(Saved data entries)
BEGIN
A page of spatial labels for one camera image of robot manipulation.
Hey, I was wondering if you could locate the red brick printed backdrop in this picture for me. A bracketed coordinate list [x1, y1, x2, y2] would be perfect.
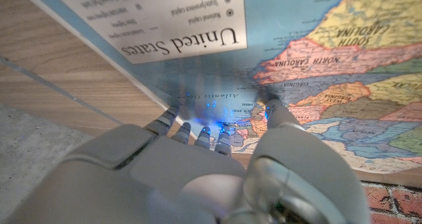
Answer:
[361, 180, 422, 224]

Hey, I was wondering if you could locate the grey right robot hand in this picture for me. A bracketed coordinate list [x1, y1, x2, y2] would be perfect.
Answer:
[6, 98, 372, 224]

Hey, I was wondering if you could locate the United States paper map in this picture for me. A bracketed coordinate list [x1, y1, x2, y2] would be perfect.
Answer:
END
Give back all of the data exactly, but not the pictures.

(Solution):
A page of spatial labels for one camera image of robot manipulation.
Hey, I was wondering if you could locate the red brick printed backdrop in this picture for me. A bracketed coordinate list [x1, y1, x2, y2] would be perfect.
Answer:
[361, 180, 422, 224]

Hey, I was wondering if you could locate the grey right robot hand in this picture for me. A bracketed coordinate list [x1, y1, x2, y2] would be perfect.
Answer:
[6, 98, 372, 224]

Hey, I was wondering if you could locate the United States paper map in this picture for me. A bracketed coordinate list [x1, y1, x2, y2] would be perfect.
Answer:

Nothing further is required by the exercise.